Sunday, August 14, 2011

sadness

The last few days have been laced with a deep and inexplicable sadness. Not sure when it started or what caused it, but tears have been close to the surface for days. So today, I let them come and with them came some faces of this sadness. My heart is homesick for heaven and for Jesus. I am sad because of my own sin: my pride, my critical spirit, my lack of self-control. I am sad for those who are lost without Jesus. I am sad for dear friends who long to have children and can't. I am sad for friends who are far away wishing they were close enough to call up for a cup of tea and a hug. I am sad for the dissatisfaction that drives me most of the time. It drives me to constantly be looking and longing for what is next. It causes me to pray for that next thing instead of all these other things that God cares about. I am sad because I know God loves me, I don't doubt it at all, yet I don't deserve it at all either. I am sad for the current lack of driving vision. I am sad for the years, the gifts, the opportunities I have wasted. So the inexplicable sadness got exchanged for over-explicable sadness.

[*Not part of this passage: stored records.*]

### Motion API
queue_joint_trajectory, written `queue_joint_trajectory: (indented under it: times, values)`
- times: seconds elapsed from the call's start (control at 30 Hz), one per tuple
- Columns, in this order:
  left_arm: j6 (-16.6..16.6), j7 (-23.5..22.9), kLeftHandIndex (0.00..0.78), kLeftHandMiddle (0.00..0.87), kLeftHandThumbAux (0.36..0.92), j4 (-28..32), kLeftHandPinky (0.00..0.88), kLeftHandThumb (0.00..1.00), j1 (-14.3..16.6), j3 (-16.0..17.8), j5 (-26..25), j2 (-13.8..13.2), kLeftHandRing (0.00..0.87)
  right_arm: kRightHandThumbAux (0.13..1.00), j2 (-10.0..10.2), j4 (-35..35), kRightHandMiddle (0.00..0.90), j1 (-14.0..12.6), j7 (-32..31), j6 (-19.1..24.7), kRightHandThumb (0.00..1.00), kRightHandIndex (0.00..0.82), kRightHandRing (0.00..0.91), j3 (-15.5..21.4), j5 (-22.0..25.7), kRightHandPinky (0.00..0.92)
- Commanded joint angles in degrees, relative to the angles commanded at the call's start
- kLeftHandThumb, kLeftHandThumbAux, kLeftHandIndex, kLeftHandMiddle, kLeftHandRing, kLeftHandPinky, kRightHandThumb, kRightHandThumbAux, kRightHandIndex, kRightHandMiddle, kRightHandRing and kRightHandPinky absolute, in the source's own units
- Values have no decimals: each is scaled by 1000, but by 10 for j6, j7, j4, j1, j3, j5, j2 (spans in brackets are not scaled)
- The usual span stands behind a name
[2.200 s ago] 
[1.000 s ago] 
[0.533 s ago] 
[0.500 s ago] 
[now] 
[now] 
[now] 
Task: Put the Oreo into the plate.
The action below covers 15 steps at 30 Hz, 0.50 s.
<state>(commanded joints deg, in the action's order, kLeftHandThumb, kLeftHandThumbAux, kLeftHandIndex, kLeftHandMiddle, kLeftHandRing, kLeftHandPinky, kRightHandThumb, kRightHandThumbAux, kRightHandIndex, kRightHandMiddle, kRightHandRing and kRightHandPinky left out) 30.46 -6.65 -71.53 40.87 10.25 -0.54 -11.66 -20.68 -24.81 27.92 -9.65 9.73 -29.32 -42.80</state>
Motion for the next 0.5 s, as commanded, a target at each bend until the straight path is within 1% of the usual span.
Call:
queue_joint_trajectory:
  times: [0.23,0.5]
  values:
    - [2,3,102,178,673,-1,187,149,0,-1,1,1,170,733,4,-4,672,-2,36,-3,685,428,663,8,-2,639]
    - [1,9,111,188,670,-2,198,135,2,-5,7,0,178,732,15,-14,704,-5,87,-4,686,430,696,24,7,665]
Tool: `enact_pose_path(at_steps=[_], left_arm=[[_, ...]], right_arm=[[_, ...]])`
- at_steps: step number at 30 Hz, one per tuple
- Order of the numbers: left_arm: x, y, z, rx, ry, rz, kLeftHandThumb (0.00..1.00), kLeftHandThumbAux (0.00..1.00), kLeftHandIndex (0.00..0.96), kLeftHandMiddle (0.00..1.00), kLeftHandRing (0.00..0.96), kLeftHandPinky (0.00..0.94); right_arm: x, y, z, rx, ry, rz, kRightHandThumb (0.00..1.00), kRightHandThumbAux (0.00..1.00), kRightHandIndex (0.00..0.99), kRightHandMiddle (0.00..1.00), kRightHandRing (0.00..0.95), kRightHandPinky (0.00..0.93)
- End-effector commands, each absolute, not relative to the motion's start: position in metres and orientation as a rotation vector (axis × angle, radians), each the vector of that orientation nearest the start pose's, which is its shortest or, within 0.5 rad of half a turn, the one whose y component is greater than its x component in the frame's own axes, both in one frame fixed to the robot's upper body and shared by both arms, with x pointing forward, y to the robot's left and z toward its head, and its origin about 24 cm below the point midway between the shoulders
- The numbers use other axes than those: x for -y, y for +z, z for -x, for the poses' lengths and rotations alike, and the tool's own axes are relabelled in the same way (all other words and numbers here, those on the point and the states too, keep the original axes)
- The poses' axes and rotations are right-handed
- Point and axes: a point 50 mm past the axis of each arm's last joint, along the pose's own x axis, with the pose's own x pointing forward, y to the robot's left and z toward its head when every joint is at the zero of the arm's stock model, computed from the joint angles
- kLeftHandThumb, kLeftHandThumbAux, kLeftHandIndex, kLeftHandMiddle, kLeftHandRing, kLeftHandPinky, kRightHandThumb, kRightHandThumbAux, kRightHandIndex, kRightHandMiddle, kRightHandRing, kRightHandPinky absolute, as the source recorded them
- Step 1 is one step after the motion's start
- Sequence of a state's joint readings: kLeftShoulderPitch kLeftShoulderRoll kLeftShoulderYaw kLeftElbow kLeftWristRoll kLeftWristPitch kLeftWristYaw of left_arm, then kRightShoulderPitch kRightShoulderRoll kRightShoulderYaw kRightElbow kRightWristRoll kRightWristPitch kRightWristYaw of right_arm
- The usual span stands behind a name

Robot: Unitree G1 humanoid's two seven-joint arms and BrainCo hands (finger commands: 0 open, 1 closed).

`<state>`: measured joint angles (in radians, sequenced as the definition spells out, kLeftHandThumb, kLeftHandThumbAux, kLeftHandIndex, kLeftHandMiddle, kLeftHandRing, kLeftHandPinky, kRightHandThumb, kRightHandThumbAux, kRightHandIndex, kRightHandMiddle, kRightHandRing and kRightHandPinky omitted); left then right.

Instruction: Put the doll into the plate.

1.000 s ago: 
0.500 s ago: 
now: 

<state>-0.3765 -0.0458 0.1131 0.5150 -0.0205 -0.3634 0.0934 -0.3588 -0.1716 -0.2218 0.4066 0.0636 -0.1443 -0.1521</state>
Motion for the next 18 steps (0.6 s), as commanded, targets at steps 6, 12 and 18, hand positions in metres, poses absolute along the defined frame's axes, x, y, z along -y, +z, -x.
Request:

When your heart feels this heaviness, good girlfriends are always a good remedy. Mine tonight let me know that this could be the Father stirring me, getting me ready for something, or trying to teach me something. Or, the second option is that this deep sadness is from the enemy of our souls trying to distract, tempt, overwhelm. My heart says that either way it will soon be seen for what it is. Also, the best remedy is to turn to Him, to look on his face, and see the same sadness there that I might be comforted. When I seek the "face place", if it is from Him, He will accomplish what He desires; if it from our enemy, God will then have victory.

So Lord, tonight I give you this sadness. I don't know where it came from, but I bring it to you. My heart says, "seek His face," your face O Lord I will seek. I curl up in your lap and cry. For you care about my tears and can carry my burdened heart. If this is from you, may it accomplish something beautiful in me. If it is from Satan, may you gain all the victory. Either way, I am yours, and I pray you be greatly glorified.

1 comment:

  1. Melissa,
    Thank you for these words - to say that I relate to everything you wrote would be putting it mildly, you have captured my heart's cry.

    Thank you for reminding us all to seek the "face place".